Giannikis: Wir sind nicht nur mit dem Tabellenstand, sondern auch mit der Entwicklung der Mannschaft zufrieden. Nach einem Abstieg ist die Lage immer etwas chaotisch, auch weil die mentale Verfassung der Spieler nicht die beste ist. Die Jungs mussten aufgerichtet werden. Außerdem haben wir die Spielweise verändert: Der Verein agierte in der ersten Liga eher defensiv, aber wenn du um einen Titel mitspielen willst, musst du dominant auftreten und mit dem Ball etwas anfangen können. Das haben wir hinbekommen, sodass eine kleine Euphorie in der Stadt entstanden ist und sich auch die Leute mit der Mannschaft identifizieren können.

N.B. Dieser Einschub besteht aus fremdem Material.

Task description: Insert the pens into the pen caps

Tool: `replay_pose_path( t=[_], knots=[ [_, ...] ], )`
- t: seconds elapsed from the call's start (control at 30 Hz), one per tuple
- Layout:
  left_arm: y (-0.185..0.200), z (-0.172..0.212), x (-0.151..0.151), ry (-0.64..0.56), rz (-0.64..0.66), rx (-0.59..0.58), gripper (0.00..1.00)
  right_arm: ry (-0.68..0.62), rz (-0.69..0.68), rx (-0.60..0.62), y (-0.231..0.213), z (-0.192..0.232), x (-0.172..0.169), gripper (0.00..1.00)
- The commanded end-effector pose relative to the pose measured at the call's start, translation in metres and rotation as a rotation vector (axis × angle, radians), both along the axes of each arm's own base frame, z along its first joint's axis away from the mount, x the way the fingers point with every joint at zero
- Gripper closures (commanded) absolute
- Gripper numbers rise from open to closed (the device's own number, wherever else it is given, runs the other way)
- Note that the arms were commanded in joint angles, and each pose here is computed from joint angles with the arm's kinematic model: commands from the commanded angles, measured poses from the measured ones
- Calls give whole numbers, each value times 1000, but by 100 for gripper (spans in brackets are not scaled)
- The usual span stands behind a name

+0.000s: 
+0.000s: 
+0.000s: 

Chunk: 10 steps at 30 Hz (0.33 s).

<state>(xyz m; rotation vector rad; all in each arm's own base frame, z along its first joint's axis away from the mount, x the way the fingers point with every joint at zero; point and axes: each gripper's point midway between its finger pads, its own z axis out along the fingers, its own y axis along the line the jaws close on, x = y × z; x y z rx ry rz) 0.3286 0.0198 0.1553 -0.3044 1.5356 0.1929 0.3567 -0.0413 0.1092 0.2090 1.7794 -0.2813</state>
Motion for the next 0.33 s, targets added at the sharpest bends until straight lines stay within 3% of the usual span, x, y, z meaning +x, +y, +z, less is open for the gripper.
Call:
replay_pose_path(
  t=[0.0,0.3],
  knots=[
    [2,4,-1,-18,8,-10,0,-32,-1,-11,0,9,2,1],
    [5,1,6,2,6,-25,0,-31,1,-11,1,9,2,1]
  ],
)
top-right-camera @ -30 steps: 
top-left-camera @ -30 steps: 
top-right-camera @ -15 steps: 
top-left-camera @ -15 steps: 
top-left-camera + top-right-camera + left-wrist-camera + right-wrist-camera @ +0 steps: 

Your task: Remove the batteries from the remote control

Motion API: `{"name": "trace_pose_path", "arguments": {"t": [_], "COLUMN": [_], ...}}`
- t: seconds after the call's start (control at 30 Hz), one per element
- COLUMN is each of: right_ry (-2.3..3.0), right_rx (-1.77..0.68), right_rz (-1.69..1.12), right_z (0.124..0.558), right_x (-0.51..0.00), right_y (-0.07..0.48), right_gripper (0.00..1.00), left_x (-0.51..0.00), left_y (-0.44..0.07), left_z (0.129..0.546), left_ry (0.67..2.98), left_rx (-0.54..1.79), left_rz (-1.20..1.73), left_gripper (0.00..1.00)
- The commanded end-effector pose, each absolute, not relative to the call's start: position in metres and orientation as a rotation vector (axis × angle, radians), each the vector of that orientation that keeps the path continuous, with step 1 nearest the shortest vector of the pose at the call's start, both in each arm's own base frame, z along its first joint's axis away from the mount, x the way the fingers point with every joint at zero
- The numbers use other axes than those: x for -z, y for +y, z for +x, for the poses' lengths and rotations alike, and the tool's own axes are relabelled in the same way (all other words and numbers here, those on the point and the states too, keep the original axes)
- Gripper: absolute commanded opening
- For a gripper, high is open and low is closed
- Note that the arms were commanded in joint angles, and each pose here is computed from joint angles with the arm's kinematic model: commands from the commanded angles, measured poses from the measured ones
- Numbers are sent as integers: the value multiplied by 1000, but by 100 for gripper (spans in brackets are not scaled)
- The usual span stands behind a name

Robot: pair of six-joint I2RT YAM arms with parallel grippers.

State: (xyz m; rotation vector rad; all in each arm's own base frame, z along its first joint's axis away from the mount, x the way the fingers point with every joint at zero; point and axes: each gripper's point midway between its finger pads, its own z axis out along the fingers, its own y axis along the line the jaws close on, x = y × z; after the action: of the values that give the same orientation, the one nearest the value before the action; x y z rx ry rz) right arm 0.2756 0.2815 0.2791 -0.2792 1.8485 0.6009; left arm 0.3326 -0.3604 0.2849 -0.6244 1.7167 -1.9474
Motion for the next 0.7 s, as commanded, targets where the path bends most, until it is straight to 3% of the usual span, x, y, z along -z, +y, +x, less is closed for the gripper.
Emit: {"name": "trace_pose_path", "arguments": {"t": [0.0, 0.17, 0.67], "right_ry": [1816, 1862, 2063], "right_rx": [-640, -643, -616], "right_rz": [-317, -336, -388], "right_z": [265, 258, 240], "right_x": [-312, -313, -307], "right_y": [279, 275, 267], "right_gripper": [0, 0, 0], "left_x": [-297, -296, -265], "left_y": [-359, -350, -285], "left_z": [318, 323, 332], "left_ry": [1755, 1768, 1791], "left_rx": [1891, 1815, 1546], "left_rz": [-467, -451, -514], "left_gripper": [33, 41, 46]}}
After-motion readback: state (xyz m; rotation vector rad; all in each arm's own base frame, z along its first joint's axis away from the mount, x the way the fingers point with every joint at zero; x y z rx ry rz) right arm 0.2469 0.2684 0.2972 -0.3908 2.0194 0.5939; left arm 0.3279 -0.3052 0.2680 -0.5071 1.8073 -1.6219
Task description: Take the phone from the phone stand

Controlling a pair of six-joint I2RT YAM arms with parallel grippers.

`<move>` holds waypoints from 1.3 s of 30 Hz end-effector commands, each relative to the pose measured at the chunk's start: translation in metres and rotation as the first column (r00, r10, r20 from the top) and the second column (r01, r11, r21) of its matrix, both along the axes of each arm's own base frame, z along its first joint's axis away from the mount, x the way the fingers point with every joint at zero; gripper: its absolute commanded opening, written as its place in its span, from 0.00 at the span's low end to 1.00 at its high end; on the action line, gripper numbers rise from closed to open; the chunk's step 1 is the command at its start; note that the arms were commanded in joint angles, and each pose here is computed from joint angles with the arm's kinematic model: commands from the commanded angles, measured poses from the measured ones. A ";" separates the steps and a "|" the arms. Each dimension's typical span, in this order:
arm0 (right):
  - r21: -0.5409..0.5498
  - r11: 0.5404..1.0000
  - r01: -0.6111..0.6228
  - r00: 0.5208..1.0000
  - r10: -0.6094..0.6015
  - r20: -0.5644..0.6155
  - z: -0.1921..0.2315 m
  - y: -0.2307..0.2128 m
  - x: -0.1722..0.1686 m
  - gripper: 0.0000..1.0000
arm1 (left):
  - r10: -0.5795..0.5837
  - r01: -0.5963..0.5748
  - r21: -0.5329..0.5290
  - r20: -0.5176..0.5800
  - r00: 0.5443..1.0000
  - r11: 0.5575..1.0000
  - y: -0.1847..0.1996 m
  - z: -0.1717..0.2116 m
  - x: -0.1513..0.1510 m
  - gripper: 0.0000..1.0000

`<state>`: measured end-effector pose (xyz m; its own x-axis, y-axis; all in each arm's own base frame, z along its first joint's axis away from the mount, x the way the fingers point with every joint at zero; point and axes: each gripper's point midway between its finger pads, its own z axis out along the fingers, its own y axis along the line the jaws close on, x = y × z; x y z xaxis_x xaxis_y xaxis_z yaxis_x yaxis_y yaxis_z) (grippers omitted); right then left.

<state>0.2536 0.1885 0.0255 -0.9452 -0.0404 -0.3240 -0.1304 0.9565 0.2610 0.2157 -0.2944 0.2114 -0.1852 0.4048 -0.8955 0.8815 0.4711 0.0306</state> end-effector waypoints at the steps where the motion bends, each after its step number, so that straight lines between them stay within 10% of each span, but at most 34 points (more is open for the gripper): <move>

Wie sind Sie die Aufgabe in taktischer Hinsicht angegangen? Mussten Sie sich stark an Ihre Mannschaft anpassen?
Giannikis: Ich habe natürlich gewisse Prinzipien, die ich als Trainer vertrete und die ich mir mit der Mannschaft erarbeiten will. Je nach Qualität der Spieler gibt es einen Bereich, der dann in der täglichen Arbeit stärker herausragt. Ich habe Spieler, die die U-Nationalmannschaften durchlaufen haben oder auch aktuell Nationalspieler ihres Landes sind. Es gibt also schon ein Grundniveau, auf dem man arbeiten kann. Der griechische Fußball ist nicht so schlecht wie vielleicht teilweise sein Ruf.
Panathinaikos Athen: "Nach Abseitstor war die Hölle los"
Im nationalen Pokal trafen Sie mit Ihrer Mannschaft auf Panathinaikos Athen, den Tabellenvierten der ersten Liga. Nach Hin- und Rückspiel schieden Sie knapp und unglücklich aus (1:0, 1:3). War es dennoch eine besondere Erfahrung, gerade wegen der heißblütigen Fans?
Giannikis: Damit tue ich mich ehrlich gesagt ein bisschen schwer, wenn man die Bundesliga-Stadien schon erlebt hat. Für unseren Verein war es schon besonders, weil es beeindruckt, was für einen Geräuschpegel 10.000 Zuschauer machen können. Nach einem aberkannten Abseitstor war für ein paar Minuten die Hölle los. Ich habe selten erlebt, dass Zuschauer so frenetisch sein können. Das gehört in Griechenland aber dazu. Sportlich ist es natürlich eine Bestätigung für das Team, wenn man eine so große Mannschaft am Rande des Ausscheidens hat. Es war ein Highlight-Spiel mit einem negativen Ausgang. Das positive Highlight war der 5:1-Sieg in der Liga gegen den Zweiten Apollon Smyrnis, den finanziell stärksten Klub der Liga. Es war imponierend, wie die Jungs da aufgetreten sind.